**Data excerpt:**
╭──
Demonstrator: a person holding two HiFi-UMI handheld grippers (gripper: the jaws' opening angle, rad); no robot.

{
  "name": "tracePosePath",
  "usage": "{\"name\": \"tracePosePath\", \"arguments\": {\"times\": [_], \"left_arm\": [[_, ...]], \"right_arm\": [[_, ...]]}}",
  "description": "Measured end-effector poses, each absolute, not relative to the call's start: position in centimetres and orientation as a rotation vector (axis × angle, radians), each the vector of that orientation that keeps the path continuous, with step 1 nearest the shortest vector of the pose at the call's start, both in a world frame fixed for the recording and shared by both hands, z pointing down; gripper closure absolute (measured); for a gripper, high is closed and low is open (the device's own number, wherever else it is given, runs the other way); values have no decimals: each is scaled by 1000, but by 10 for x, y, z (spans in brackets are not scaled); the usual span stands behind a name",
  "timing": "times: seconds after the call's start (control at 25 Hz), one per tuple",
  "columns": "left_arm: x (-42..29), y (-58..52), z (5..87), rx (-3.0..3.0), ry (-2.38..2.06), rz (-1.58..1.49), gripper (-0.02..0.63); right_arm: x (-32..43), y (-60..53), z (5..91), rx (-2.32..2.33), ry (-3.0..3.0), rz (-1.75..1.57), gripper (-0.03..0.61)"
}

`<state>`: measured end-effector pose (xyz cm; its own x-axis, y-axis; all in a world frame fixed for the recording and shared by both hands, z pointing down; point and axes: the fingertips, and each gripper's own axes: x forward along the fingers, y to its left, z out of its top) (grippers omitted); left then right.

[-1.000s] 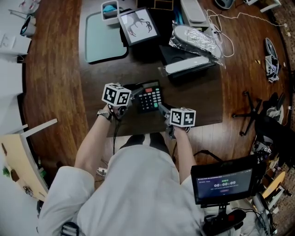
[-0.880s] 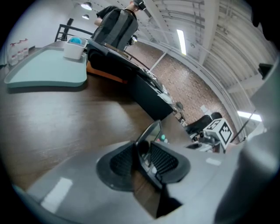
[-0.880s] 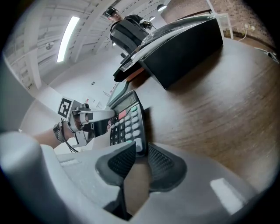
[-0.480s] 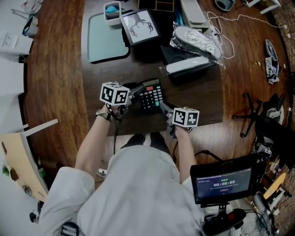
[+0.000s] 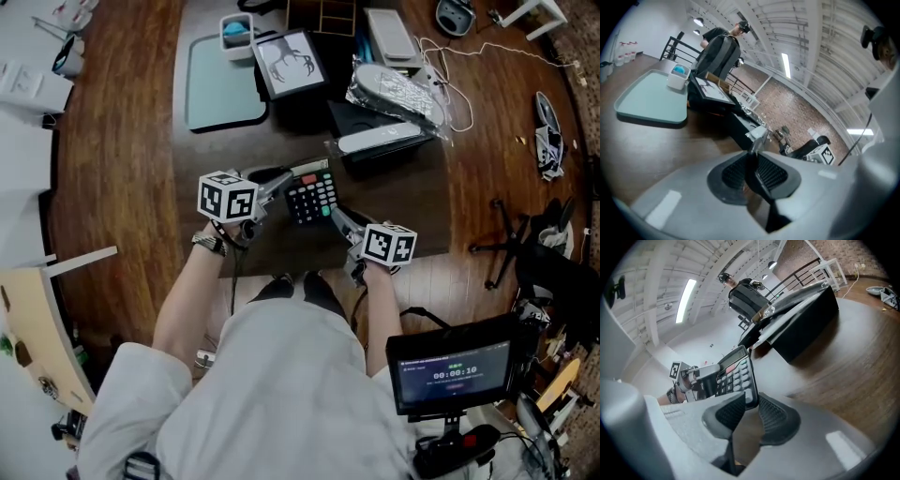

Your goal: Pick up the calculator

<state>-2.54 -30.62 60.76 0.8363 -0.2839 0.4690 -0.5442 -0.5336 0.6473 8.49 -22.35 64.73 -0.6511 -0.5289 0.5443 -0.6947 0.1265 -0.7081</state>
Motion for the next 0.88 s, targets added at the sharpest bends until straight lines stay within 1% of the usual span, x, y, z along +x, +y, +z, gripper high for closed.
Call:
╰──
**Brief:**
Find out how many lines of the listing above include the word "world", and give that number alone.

**Exercise result:**
2